*Your assignment*:
When a line of the entries contains "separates", please list that line.

---------- Supplied records

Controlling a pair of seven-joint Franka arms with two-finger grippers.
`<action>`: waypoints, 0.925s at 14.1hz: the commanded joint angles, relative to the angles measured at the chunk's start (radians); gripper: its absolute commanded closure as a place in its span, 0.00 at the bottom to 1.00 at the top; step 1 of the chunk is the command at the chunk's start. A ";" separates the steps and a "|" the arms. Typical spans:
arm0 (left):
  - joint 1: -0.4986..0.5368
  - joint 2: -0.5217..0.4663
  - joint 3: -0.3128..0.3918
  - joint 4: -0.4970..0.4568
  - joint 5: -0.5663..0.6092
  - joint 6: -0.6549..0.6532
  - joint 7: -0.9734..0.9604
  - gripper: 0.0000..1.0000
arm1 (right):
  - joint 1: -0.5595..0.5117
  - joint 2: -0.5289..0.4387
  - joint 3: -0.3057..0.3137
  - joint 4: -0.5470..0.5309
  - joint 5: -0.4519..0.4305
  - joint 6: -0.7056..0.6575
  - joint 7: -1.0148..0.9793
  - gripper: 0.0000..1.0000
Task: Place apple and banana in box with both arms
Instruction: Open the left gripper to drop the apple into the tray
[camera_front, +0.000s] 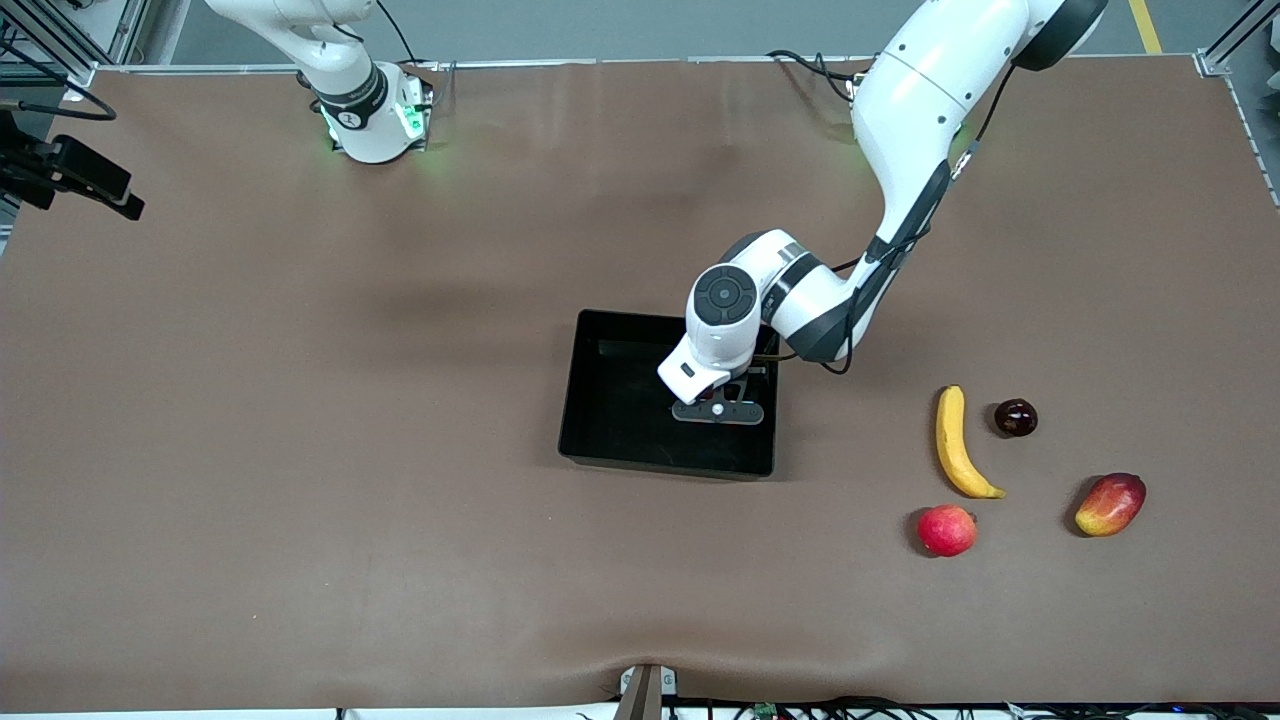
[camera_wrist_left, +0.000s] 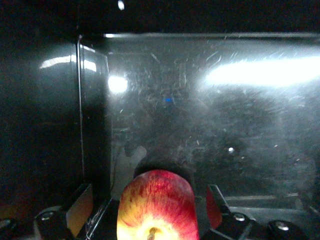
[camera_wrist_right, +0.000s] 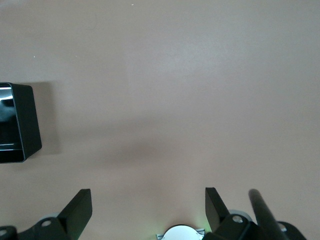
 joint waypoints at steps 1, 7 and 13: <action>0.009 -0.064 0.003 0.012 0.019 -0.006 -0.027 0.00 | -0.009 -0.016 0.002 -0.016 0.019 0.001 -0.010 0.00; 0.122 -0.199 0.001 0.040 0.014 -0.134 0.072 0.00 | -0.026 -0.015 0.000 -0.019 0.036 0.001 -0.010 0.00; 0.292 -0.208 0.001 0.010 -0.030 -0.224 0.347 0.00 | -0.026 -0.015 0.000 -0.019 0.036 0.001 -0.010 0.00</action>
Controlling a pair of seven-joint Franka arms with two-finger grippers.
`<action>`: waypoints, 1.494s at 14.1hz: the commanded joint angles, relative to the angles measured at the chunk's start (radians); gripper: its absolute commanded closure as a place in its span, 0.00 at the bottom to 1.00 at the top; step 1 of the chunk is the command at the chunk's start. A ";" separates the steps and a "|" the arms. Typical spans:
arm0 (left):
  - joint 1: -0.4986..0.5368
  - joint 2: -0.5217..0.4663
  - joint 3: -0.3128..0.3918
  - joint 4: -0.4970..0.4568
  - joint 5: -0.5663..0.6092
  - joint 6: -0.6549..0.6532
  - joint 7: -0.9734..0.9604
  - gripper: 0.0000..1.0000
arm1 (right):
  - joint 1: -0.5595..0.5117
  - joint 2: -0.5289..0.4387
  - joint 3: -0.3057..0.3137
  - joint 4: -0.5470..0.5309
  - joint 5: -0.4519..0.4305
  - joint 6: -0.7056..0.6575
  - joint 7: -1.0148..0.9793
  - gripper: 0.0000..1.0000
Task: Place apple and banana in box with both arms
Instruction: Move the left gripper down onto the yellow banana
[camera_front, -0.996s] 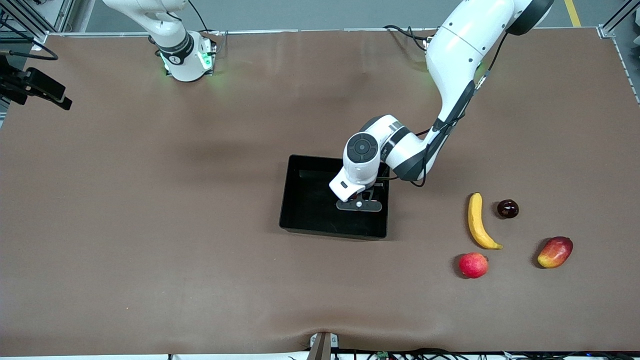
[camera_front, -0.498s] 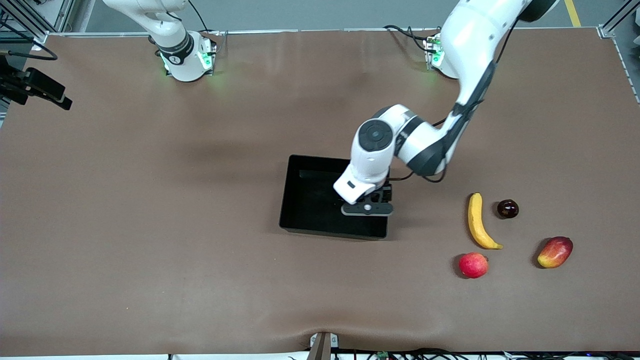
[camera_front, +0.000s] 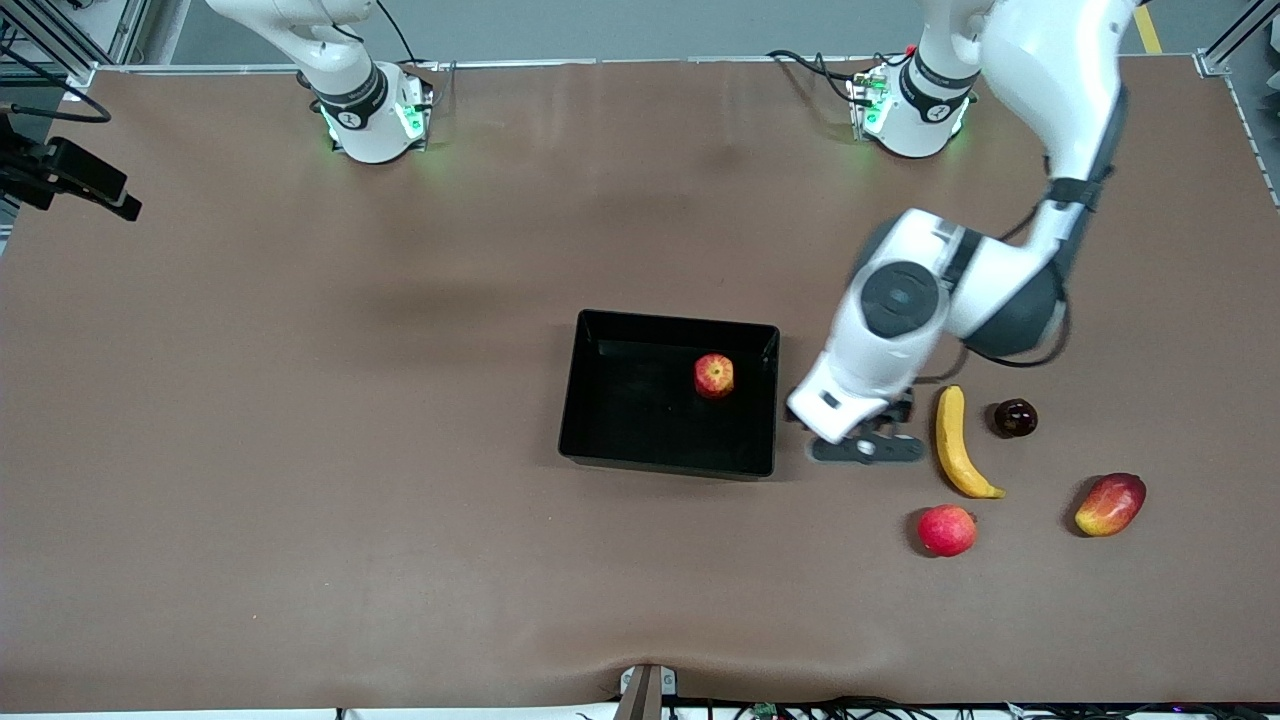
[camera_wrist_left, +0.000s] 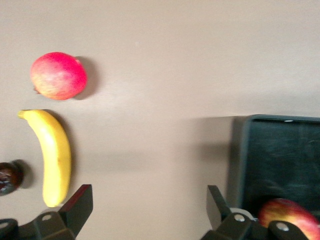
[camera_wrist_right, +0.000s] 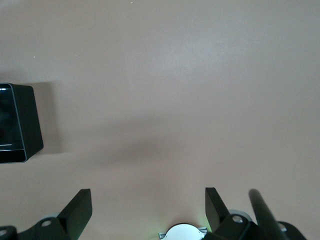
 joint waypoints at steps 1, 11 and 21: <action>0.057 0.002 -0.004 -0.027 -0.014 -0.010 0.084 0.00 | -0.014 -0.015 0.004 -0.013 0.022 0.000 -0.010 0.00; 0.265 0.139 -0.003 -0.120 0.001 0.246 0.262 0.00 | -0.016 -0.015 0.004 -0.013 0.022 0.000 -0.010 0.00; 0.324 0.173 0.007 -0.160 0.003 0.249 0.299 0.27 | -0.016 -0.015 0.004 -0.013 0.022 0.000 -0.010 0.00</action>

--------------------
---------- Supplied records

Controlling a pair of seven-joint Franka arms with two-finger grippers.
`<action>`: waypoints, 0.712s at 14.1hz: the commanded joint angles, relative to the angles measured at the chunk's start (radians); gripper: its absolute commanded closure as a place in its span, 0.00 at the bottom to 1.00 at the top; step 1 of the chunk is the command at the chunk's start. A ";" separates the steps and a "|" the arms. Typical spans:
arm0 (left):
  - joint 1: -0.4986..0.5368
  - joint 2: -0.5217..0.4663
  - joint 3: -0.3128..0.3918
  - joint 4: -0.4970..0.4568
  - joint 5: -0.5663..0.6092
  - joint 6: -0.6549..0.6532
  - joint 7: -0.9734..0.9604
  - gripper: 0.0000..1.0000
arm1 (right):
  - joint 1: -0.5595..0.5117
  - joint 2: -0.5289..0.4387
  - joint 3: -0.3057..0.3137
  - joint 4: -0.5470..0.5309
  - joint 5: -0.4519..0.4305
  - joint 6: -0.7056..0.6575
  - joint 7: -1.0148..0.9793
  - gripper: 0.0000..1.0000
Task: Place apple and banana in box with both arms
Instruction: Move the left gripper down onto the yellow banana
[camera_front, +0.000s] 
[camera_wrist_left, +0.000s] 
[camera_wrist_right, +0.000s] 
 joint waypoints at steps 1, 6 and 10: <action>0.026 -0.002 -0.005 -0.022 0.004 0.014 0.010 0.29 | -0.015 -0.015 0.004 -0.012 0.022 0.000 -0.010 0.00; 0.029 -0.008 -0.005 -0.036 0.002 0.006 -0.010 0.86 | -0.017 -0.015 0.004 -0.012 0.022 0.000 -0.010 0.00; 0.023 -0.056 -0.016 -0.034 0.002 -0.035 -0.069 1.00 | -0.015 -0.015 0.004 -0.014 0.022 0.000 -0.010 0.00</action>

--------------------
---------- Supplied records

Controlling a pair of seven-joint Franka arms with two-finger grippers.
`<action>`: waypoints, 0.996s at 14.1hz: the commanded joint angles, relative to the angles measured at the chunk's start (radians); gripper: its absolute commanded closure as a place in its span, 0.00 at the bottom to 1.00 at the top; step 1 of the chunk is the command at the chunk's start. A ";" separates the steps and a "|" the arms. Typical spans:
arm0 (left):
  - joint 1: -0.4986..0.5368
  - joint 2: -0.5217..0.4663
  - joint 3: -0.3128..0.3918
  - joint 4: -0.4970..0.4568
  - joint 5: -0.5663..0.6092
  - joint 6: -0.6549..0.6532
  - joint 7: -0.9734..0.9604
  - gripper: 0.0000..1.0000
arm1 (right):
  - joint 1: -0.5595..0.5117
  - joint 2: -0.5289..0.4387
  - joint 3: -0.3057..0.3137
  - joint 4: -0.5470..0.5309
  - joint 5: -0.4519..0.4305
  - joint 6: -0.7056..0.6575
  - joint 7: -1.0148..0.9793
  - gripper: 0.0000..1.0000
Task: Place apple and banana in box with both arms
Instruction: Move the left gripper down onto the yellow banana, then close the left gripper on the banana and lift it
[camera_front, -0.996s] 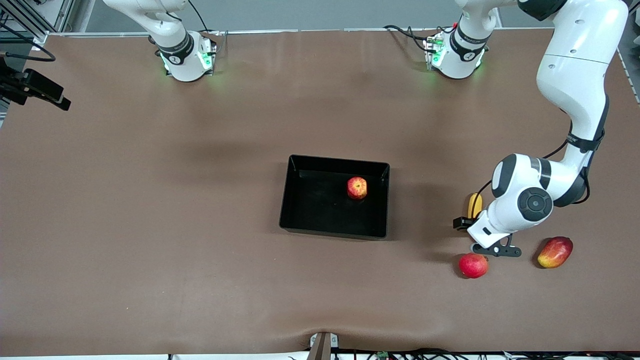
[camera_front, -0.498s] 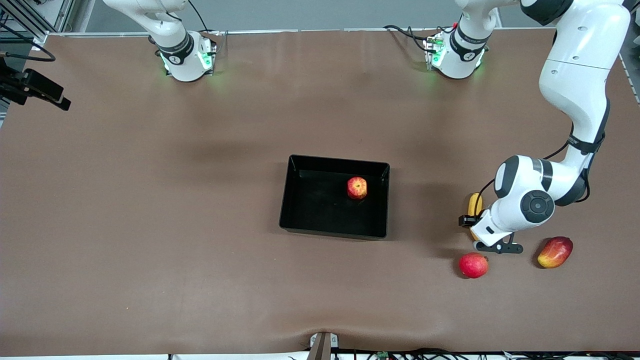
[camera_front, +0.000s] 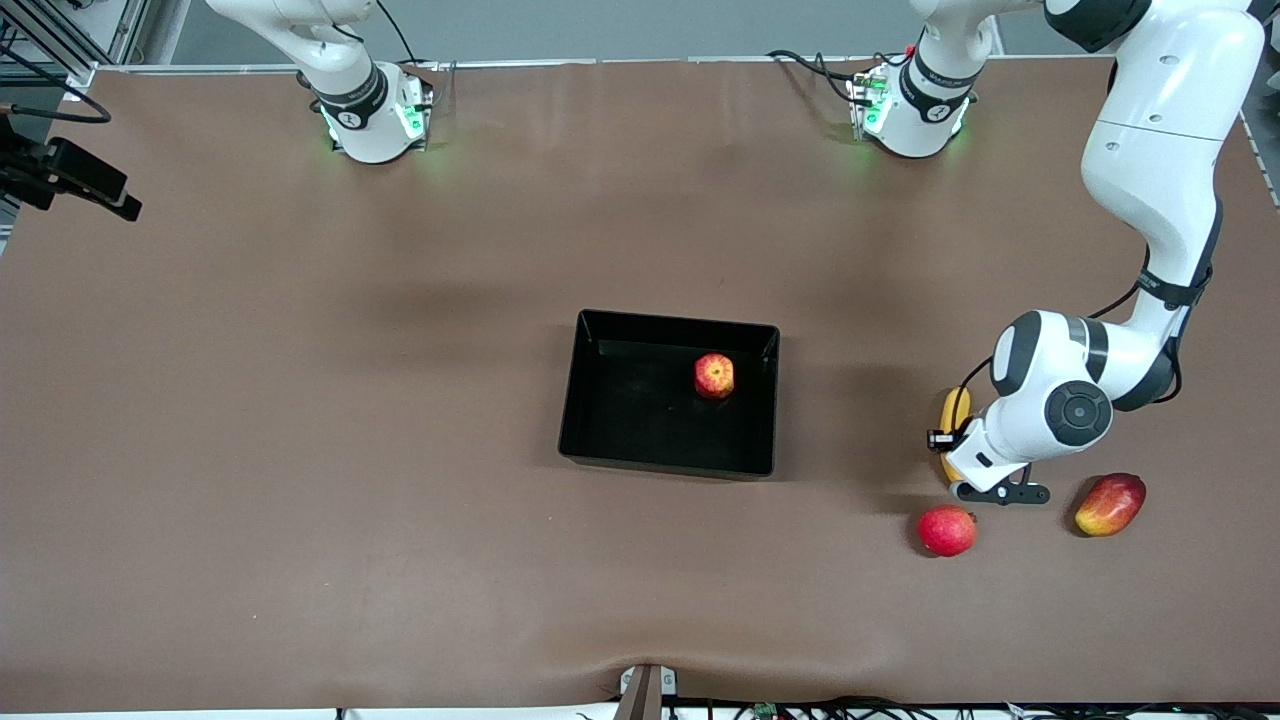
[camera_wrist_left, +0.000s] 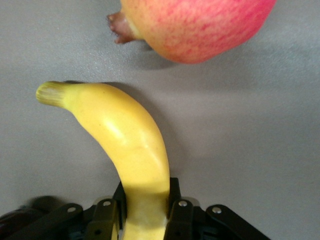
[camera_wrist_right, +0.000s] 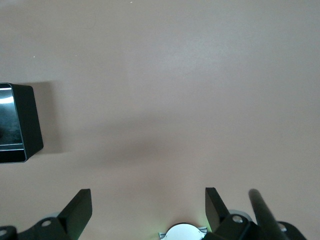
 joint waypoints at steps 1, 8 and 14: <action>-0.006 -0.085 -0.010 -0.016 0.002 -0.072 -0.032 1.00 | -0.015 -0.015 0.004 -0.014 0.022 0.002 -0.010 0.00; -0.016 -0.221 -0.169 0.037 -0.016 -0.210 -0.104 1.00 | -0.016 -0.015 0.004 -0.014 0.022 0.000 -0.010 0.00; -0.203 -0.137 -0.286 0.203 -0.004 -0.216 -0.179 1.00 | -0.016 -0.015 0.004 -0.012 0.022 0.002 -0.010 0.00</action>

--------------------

*Answer to the exercise*:
`<action>`: waypoints, 0.925s at 14.1hz: the commanded joint angles, relative to the angles measured at the chunk's start (radians); gripper: its absolute commanded closure as a place in its span, 0.00 at the bottom to 1.00 at the top; step 1 of the chunk is the command at the chunk's start. A ";" separates the steps and a "|" the arms. Typical spans:
`<action>`: waypoints, 1.494s at 14.1hz: the commanded joint angles, relative to the angles measured at the chunk's start (radians); gripper: its absolute commanded closure as a place in its span, 0.00 at the bottom to 1.00 at the top; step 1 of the chunk is the command at the chunk's start. A ";" separates the steps and a "|" the arms. Typical spans:
`<action>`: waypoints, 0.712s at 14.1hz: the commanded joint angles, relative to the angles measured at the chunk's start (radians); gripper: its absolute commanded closure as a place in its span, 0.00 at the bottom to 1.00 at the top; step 1 of the chunk is the command at the chunk's start. A ";" separates the steps and a "|" the arms. Typical spans:
`<action>`: waypoints, 0.996s at 14.1hz: the commanded joint angles, relative to the angles measured at the chunk's start (radians); gripper: its absolute commanded closure as a place in its span, 0.00 at the bottom to 1.00 at the top; step 1 of the chunk is the command at the chunk's start. A ";" separates the steps and a "|" the arms. Typical spans:

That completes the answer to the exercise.